The change in all weights in relation to the change in error is measured by a gradient. A gradient is also known as the slope of a function. The steeper the slope and the faster a model can learn, the higher the gradient. If the slope is zero, however, the model will cease learning. A gradient is a partial derivative with regard to its inputs in mathematics.

• A gradient is a derivative of a function with several input variables in machine learning. The gradient, often known as the slope of a function in mathematics, simply quantifies the change in all weights in relation to the change in error.

## Gradient descent and cost function

Plotting the cost function while the optimization proceeds is an excellent approach to ensure that gradient descent works appropriately. On the x-axis, write the number of iterations, and on the y-axis, write the cost-function value. This allows you to immediately detect how suitable your learning rate is by seeing the value of your cost function after each round of gradient descent. You may just experiment with different values and plot them all together.

• The cost function should decrease with each iteration if gradient descent is running properly.

Gradient descent has converged when it can no longer lower the cost function and remains more or less at the same level. The number of iterations required for gradient descent to converge might vary significantly. It might take ten iterations, 10,000, or even ten million, making the number of iterations until convergence difficult to predict ahead of time.

There are various methods that can inform you if gradient descent has converged automatically, but you must first select a convergence threshold, which is likewise difficult to predict. As a result, simple plots are the chosen convergence method.

The advantage of using graphs to monitor gradient descent is that it makes it easy to see if it isn’t working properly, such as if the cost function is growing. When applying gradient descent, a high learning rate is the most common cause of a growing cost function. Reduce the learning rate if the figure displays the learning curve moving up and down without genuinely reaching a lower position. When first starting out using gradient descent on a task, simply experiment with different low learning rates to see which one works best.

## Three types of gradient descent

Gradient descent is divided into three categories, which differ mostly in the quantity of data they use:

Vanilla gradient descent evaluates the error for each example in the training dataset, but the model is updated only after all of the training instances have been reviewed.
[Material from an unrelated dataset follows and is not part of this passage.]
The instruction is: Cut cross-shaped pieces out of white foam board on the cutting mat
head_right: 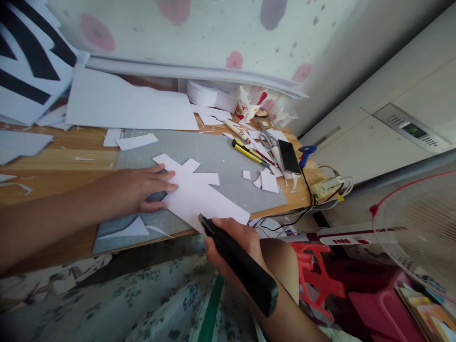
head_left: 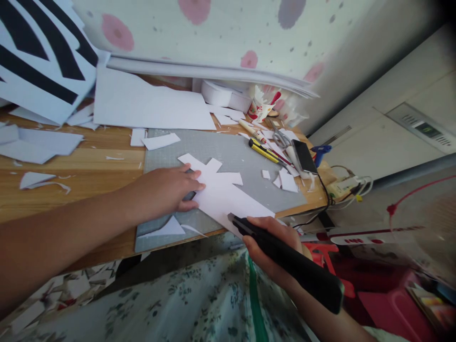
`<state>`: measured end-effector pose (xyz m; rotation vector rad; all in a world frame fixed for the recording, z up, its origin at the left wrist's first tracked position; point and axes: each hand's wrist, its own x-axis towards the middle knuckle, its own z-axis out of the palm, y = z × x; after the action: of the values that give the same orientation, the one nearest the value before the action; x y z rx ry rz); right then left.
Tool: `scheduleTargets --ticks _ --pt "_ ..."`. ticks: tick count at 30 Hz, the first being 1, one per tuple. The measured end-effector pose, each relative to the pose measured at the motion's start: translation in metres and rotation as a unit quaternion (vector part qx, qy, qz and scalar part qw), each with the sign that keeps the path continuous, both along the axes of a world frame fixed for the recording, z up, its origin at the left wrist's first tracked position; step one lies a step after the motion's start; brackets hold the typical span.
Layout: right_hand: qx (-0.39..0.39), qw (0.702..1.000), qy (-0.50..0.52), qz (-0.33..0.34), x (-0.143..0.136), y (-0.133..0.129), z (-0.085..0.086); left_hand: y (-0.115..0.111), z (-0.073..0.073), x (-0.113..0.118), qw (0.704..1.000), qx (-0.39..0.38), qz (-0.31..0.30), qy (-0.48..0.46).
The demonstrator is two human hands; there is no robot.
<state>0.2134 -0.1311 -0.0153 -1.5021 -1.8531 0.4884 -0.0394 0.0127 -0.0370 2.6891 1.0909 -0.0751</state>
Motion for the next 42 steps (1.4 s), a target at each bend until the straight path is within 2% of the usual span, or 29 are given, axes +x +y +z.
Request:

This entire procedure is referred to as a training period since it resembles a cycle.

Batch gradient descent has a number of advantages, including being computationally cheap and producing a stable error gradient and convergence. The stable error gradient might occasionally result in a state of convergence that isn’t the best the model can accomplish, which is one of the downsides. It also necessitates the algorithm having access to the complete training dataset in memory.